Chinese genomics giant BGI and biopharmaceutical company H3 Biomedicine Inc. launched a partnership last year to find gene mutations that could be potential targets for cancer drugs.
Google's own research lab, Google X, is working on a study called Baseline, which it hopes will build a genetic and molecular picture of a healthy human. Other medical researchers will then be able to use that information to create new treatments to prolong life.
Calico hasn't identified its specific areas of focus yet, but it has been hiring medical-research experts in the past year and recently launched a website. Google hasn't disclosed how much money it has invested in Calico.
In a post on Google+, Mr. Levinson called the AbbVie partnership a "pivotal event" that will "turbocharge" the company's efforts to prolong human life.

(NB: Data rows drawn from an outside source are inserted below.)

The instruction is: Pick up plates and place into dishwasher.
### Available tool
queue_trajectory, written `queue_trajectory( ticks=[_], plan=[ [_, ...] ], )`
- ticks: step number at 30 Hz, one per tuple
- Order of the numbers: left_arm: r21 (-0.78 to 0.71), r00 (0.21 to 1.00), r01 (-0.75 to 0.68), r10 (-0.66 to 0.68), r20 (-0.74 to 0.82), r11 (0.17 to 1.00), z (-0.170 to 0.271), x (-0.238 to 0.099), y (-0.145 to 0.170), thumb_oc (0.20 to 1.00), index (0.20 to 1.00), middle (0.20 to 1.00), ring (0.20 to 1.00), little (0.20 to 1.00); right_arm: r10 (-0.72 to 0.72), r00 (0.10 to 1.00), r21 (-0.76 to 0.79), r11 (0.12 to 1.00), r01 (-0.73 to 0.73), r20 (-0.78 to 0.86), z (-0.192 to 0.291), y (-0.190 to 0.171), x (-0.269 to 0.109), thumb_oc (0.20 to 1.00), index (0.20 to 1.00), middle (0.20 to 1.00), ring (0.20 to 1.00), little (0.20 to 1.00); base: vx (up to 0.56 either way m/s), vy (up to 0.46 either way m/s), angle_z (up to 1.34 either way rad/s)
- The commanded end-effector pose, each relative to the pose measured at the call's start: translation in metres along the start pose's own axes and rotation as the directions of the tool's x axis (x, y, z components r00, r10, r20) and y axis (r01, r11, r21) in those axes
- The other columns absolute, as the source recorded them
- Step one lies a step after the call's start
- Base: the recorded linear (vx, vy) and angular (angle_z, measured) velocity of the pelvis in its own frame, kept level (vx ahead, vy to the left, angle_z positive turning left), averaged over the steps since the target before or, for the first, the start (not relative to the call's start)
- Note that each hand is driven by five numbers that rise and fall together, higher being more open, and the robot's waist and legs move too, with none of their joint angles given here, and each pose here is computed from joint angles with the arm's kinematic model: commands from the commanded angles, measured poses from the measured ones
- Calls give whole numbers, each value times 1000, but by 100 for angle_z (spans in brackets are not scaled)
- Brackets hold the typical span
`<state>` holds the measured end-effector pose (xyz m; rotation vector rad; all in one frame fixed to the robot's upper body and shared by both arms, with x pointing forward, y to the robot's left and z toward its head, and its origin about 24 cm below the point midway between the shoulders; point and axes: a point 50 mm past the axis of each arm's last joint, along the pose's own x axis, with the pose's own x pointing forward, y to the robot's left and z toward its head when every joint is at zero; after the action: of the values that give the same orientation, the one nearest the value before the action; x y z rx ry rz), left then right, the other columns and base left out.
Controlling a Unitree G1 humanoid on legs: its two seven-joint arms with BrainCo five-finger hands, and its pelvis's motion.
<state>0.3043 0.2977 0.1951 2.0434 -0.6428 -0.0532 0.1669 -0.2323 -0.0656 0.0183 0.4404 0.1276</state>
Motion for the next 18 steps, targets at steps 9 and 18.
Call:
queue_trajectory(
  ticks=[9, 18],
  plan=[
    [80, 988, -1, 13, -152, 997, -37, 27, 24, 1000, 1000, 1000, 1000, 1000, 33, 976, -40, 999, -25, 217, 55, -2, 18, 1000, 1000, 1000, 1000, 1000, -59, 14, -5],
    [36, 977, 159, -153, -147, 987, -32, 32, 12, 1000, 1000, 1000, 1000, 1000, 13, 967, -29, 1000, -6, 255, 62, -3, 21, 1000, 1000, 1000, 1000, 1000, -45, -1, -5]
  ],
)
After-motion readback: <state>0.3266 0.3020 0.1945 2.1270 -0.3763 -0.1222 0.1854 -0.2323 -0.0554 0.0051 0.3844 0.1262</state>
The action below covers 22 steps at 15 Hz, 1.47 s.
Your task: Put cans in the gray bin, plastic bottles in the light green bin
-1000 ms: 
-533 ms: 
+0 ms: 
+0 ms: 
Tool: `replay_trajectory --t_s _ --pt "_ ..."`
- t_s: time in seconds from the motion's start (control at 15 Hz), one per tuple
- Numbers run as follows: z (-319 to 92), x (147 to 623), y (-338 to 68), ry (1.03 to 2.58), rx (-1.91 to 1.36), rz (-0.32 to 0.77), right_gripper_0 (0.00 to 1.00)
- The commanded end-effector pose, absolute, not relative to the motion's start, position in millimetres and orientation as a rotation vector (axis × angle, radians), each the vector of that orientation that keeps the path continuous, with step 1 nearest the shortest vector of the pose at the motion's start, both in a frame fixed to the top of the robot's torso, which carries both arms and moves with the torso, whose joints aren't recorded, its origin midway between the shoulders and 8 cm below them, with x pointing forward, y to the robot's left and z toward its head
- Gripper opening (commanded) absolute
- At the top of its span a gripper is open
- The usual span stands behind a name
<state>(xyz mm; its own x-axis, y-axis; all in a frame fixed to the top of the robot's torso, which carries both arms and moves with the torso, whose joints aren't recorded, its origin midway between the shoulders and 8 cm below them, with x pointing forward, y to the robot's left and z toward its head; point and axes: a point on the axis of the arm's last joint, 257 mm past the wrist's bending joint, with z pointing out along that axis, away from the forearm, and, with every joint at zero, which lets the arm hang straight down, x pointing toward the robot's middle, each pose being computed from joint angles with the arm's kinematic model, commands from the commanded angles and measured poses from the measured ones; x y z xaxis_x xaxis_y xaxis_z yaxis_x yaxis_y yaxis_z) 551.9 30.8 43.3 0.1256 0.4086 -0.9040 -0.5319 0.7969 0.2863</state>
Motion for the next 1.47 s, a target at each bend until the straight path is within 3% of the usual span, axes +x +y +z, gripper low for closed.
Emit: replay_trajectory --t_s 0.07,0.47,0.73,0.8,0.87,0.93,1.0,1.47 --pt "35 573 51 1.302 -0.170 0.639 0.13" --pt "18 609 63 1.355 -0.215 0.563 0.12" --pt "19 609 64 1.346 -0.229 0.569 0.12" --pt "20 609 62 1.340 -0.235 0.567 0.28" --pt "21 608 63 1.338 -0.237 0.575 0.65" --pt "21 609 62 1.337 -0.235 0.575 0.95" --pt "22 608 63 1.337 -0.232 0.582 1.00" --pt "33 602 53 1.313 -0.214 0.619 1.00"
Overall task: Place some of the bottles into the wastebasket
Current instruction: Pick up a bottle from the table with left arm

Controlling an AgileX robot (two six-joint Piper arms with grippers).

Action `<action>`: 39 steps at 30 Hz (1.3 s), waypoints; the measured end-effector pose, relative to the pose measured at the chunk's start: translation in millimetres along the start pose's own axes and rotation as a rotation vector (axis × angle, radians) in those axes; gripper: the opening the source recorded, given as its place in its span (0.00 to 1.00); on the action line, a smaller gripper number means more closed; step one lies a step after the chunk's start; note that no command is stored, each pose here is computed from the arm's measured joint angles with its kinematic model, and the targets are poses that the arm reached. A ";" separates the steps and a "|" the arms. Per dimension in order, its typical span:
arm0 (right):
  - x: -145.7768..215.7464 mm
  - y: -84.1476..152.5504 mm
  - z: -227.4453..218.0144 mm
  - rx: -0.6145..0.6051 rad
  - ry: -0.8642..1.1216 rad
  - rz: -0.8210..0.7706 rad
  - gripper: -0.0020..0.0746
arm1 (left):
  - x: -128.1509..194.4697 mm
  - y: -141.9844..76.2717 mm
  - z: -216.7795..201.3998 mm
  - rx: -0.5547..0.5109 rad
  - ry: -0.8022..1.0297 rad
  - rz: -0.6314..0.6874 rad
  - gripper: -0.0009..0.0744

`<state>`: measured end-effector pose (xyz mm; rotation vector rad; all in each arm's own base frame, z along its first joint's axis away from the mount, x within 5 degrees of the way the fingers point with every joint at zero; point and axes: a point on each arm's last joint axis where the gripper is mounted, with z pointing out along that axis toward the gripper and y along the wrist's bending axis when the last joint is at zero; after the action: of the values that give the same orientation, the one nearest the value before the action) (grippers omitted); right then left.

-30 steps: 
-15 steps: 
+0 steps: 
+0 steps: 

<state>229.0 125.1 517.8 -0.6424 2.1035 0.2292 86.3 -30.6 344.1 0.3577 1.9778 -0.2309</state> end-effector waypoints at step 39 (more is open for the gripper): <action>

David Botstein, Cynthia Kenyon and Robert Cohen joined Calico in late 2013. Dr. Botstein has been a leading genetics researcher for more than 30 years, while Dr. Kenyon's research shows that aging is a regulated process controlled by genes, rather than something unpredictable. Dr. Cohen helped Genentech develop several of the company's groundbreaking cancer drugs.
AbbVie sells the prostate cancer drug Lupron and the company's oncology group is involved in more than 55 active clinical trials and is investigating more than 15 different cancers and tumors.
On Wednesday, AbbVie and Inifinity Pharmaceuticals Inc. launched a partnership to develop a cancer drug call duvelisib.
In neuroscience, AbbVie sells Duodopa for Parkinson's disease outside the U.S., and has been developing a potential new treatment for multiple sclerosis.